Потом мы ели угощение — вафли, жареный арахис и конфеты, пропитанные вином, которые Большая Женщина обожала, — и они пели песни на два голоса («Прислушайся, Рафауль, — шепнула ты мне, — оба голоса — Рыжей Тети»), танцевали и вручали подарки. Перед танцами обе Тети сдвигали к стенам кресла в «гостиной» — так они называли большую комнату, хотя гости бывали у нас так же редко, как снег зимой, — ставили пластинку на «Жерар», который Наш Эдуард оставил в наследство Рыжей Тете, и танцевали друг с другом, кружась, и кланяясь, и меняя партнерш, молча, серьезно, любовно и, как обычно, — с большой церемонностью и тщательностью.

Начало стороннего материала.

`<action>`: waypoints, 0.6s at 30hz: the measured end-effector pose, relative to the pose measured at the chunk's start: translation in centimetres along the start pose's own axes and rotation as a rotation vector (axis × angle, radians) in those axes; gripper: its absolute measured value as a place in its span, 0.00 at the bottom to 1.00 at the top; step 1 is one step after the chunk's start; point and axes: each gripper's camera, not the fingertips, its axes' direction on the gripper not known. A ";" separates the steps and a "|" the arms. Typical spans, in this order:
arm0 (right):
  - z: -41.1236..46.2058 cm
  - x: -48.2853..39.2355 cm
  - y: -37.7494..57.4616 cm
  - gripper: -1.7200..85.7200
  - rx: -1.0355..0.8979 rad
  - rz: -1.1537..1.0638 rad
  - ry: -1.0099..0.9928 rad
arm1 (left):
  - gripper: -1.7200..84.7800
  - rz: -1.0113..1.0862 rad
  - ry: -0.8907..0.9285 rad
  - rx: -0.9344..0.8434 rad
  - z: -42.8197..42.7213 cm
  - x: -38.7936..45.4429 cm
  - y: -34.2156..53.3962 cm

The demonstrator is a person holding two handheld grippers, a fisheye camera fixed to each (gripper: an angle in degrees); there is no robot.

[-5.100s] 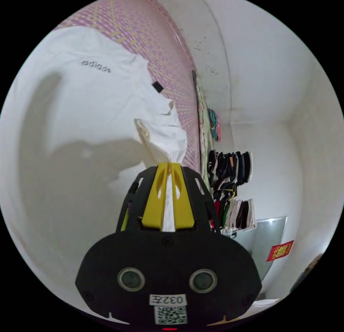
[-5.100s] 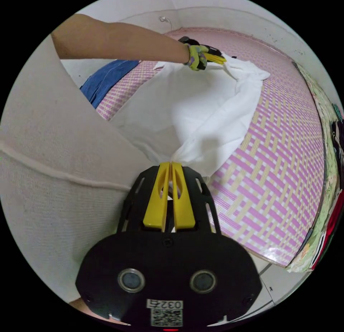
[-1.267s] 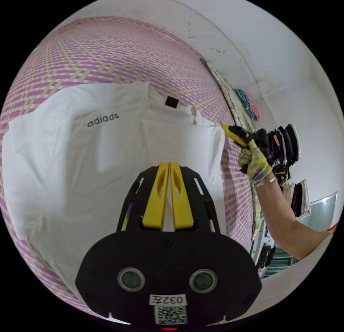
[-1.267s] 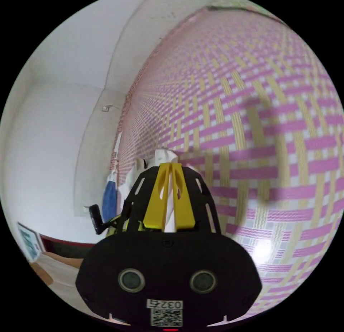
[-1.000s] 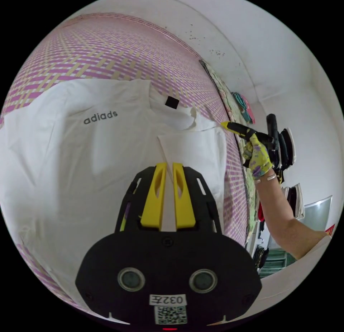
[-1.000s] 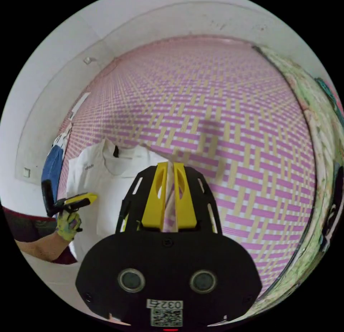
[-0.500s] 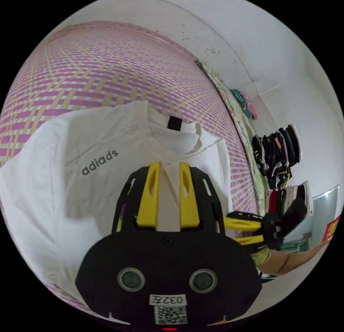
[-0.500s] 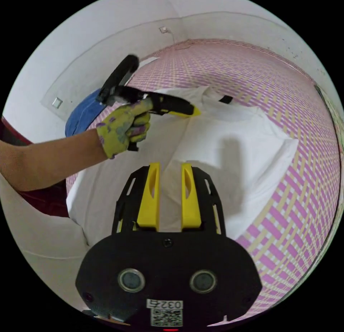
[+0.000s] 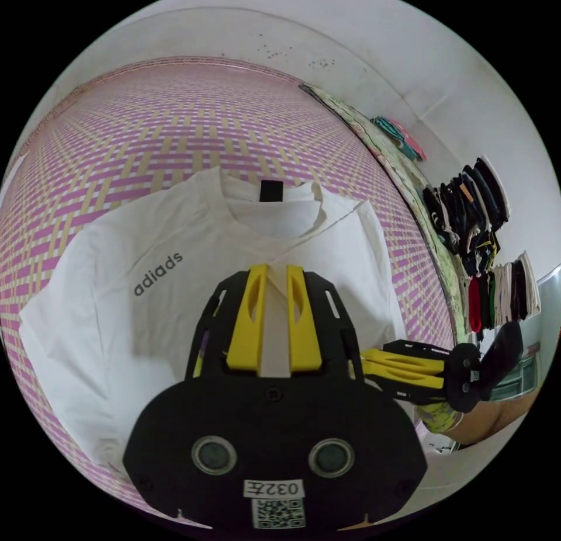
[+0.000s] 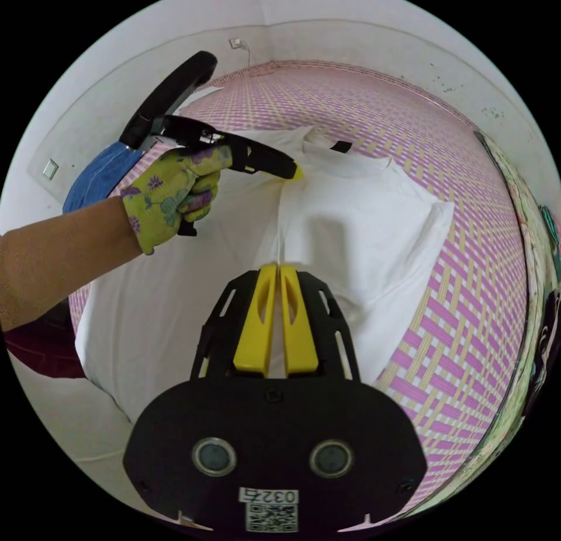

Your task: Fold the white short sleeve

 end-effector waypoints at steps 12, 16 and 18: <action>-8.6 1.0 0.0 0.01 0.191 0.030 -0.102 | 0.01 -0.024 0.162 0.098 -7.8 1.6 -0.3; -8.3 0.5 0.2 0.01 0.181 -0.013 -0.145 | 0.01 -0.157 0.103 0.088 -8.4 -0.6 2.6; -6.3 0.7 0.1 0.01 0.101 -0.017 -0.208 | 0.01 -0.211 0.062 0.025 -6.8 -1.8 3.4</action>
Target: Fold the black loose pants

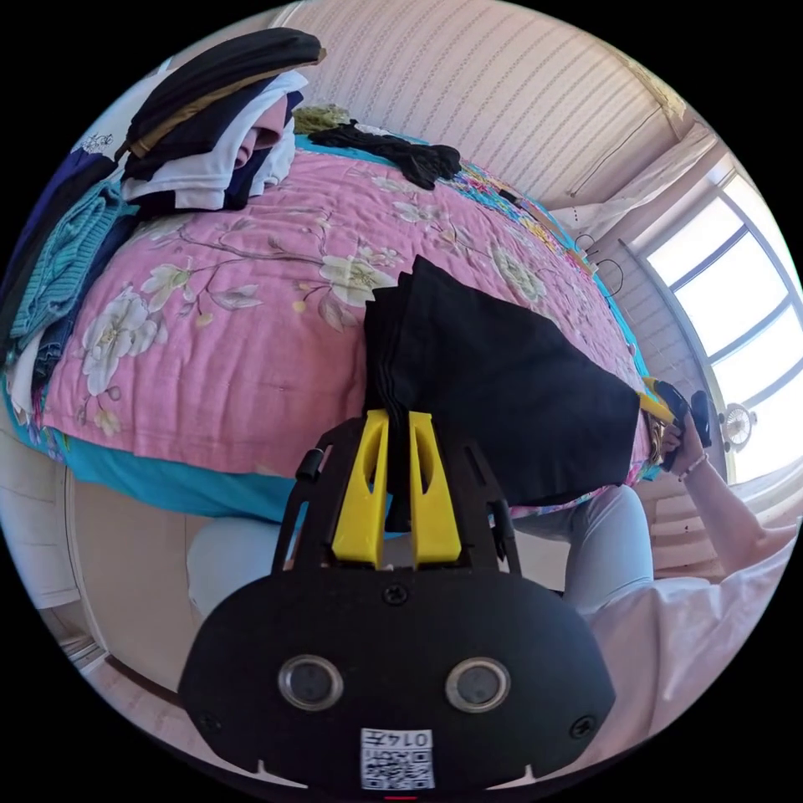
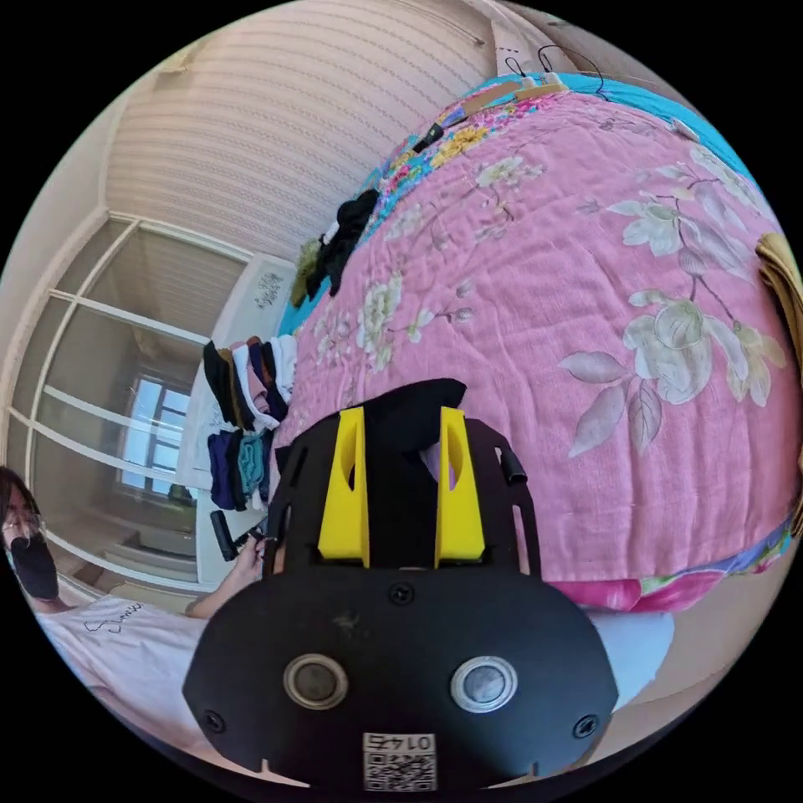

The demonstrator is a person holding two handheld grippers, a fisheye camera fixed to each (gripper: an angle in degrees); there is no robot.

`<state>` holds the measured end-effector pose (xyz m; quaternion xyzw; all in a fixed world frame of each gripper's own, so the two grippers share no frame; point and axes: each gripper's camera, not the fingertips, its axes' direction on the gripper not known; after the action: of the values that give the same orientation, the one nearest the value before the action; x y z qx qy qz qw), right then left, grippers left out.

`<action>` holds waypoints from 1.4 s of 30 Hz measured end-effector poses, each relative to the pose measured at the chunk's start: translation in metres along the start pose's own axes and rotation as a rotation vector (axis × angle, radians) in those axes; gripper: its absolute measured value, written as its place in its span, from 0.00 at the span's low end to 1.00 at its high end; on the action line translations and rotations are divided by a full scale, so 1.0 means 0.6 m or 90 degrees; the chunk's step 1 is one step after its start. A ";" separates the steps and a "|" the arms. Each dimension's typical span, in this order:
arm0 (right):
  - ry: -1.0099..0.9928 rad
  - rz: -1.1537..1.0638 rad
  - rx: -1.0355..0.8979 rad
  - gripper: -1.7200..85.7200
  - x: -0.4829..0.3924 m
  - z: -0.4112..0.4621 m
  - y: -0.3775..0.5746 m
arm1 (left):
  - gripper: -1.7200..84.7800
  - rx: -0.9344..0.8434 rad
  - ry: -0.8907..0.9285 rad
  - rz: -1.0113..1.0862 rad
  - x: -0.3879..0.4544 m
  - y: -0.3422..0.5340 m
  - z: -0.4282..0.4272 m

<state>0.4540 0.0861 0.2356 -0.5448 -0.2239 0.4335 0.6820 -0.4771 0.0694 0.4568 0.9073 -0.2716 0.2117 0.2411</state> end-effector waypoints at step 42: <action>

Они любили танцевать. Бывало они танцевали также и в те вечера, когда никаких дней рождения не было, иногда парами, иногда все вместе, образуя медленный, то расширяющийся, то сужающийся круг, раз, два, три, четыре, который не раз захватывал меня в своем движении и сжимался вокруг моего тела.
— Мне неприятно! — кричал я.
— Так выходи, — говорила Черная Тетя, но пять животов тут же превращались в кольцевую стену, и десять сцепленных рук начинали двигаться и преграждать, а груди и смешки ударяли по моей раскалывающейся голове, и ноги проворно сдвигались и расставлялись всякий раз, когда я пытался протиснуться между ними или сбоку.
Но когда я начинал всерьез биться о стены этого круга и вопить: «Откройте! Откройте!» — они открывали мне немедленно: «Если ты так себя ведешь, то не надо, Рафаэль, можешь выйти, пожалуйста».
Подарки на дни рождения повторялись из года в год. Мать получала книги, Рыжая Тетя — пластинки елизаветинской музыки и альбомы репродукций. Она любила в основном французских импрессионистов, потому что ее Эдуард сказал ей однажды: «Посмотри на эти картины, моя дорогая, так видят мир мужчины». Бабушка просила и получала «полезные вещи для дома», сестра говорила: «Не важно, книгу, или пластинку, или цветы, или картину, лишь бы это можно было надеть». А черная уличная кошка, сбившаяся с праведного пути, просила только деньги.